==== Supplied entries ====
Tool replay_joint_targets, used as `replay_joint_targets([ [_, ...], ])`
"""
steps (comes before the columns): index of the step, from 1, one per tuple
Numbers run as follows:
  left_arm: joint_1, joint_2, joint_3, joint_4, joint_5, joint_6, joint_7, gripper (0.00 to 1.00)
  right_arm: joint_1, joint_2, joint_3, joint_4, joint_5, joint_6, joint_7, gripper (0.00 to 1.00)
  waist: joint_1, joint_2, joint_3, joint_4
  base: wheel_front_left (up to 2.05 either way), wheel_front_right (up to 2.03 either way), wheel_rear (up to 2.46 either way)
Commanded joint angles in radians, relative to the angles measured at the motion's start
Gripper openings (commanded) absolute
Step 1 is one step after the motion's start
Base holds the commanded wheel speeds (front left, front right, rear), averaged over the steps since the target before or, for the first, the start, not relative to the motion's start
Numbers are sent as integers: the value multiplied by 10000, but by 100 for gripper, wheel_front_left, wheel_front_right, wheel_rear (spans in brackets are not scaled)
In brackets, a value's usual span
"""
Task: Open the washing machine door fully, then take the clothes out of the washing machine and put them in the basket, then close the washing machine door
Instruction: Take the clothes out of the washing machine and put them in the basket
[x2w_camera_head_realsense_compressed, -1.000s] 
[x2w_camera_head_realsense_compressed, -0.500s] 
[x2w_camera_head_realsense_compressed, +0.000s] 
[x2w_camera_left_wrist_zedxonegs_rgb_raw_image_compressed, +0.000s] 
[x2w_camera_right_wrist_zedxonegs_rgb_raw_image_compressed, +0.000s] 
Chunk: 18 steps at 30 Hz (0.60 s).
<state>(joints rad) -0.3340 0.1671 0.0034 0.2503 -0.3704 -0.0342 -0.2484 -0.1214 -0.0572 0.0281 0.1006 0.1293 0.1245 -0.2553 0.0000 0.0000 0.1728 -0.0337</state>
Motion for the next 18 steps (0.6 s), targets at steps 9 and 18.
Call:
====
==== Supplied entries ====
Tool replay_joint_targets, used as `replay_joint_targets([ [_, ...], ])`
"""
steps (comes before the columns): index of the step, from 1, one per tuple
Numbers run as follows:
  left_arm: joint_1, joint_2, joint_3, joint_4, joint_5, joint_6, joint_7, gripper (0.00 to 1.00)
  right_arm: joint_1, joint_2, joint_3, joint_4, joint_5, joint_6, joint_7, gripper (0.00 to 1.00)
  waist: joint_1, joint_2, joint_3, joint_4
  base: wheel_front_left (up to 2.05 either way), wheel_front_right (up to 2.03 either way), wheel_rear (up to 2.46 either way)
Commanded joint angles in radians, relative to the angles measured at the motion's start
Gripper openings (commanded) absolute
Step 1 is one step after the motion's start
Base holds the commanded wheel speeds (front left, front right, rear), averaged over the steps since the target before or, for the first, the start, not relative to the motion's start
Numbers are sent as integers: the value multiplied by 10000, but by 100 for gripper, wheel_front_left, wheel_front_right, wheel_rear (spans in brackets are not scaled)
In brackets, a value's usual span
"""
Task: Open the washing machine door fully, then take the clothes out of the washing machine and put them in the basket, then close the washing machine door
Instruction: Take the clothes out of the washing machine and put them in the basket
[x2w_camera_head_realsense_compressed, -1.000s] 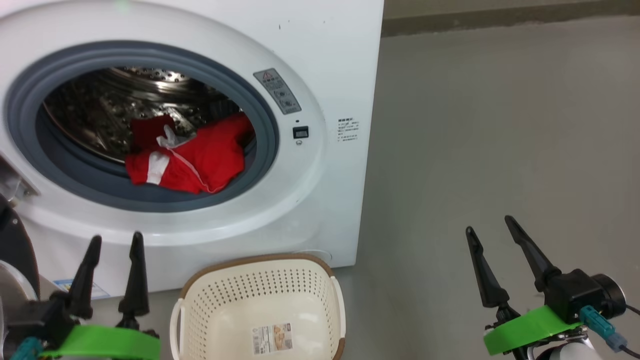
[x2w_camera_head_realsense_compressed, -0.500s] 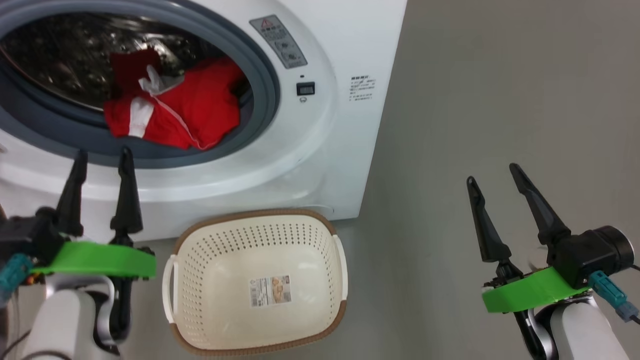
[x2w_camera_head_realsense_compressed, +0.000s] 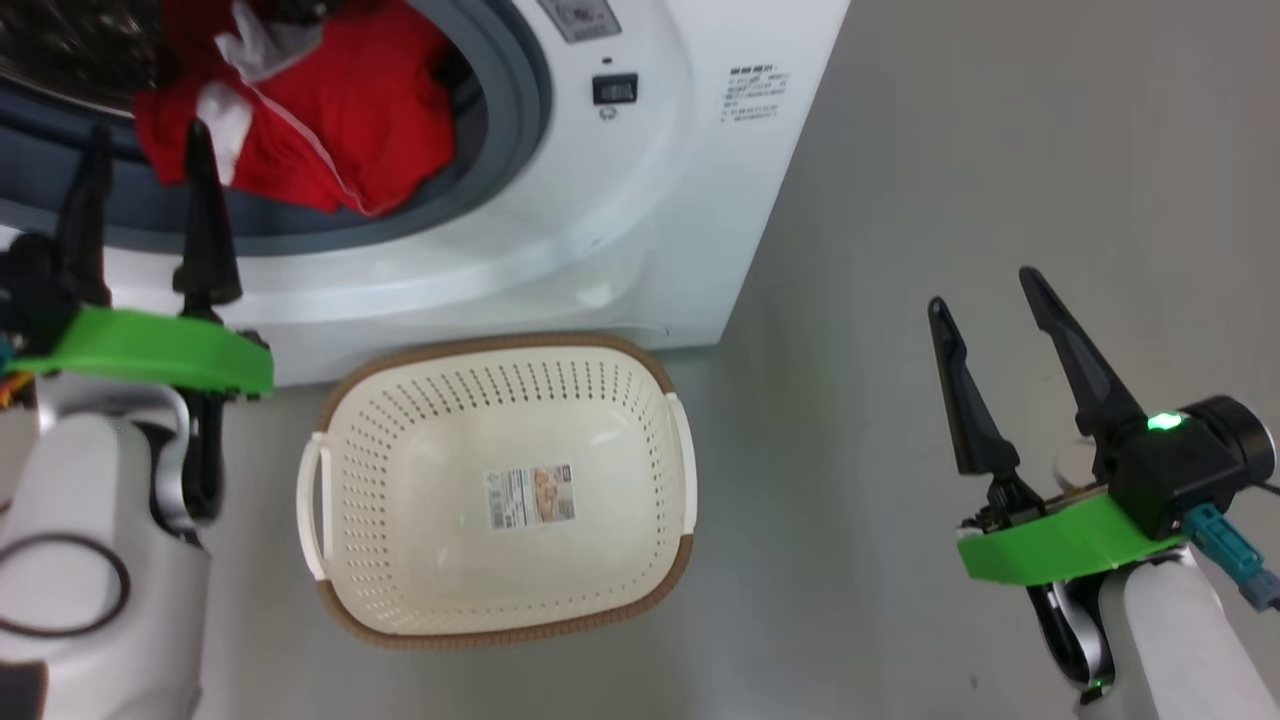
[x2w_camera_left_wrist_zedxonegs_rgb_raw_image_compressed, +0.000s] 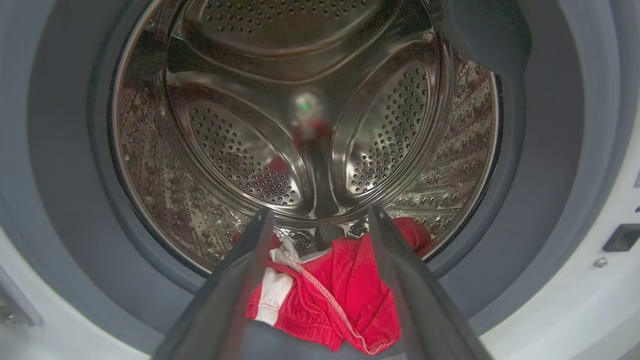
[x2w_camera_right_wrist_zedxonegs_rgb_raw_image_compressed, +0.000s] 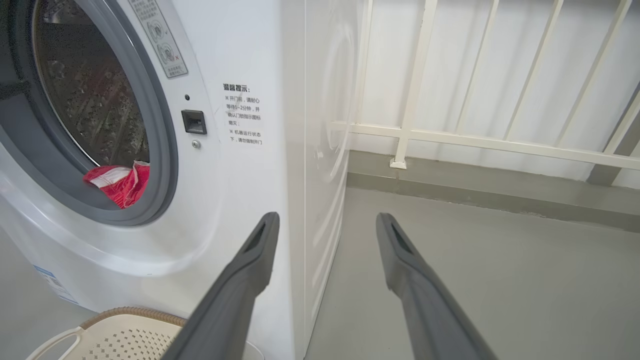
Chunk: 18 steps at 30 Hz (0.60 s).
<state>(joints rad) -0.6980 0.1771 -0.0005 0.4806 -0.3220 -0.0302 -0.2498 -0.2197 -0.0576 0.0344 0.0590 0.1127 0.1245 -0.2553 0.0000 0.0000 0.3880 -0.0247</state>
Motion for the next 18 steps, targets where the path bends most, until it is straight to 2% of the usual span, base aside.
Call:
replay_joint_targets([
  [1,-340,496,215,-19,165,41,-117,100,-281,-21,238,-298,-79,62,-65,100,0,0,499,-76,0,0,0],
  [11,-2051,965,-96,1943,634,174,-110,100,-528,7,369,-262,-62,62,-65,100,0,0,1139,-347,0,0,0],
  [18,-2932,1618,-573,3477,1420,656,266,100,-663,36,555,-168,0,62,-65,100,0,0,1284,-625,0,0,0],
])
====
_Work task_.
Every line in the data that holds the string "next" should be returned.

_Response to the task_.
Motion for the next 18 steps (0.6 s), targets at steps 9 and 18.
Motion for the next 18 steps, targets where the path bends most, until it is straight to 2% of the usual span, base aside.

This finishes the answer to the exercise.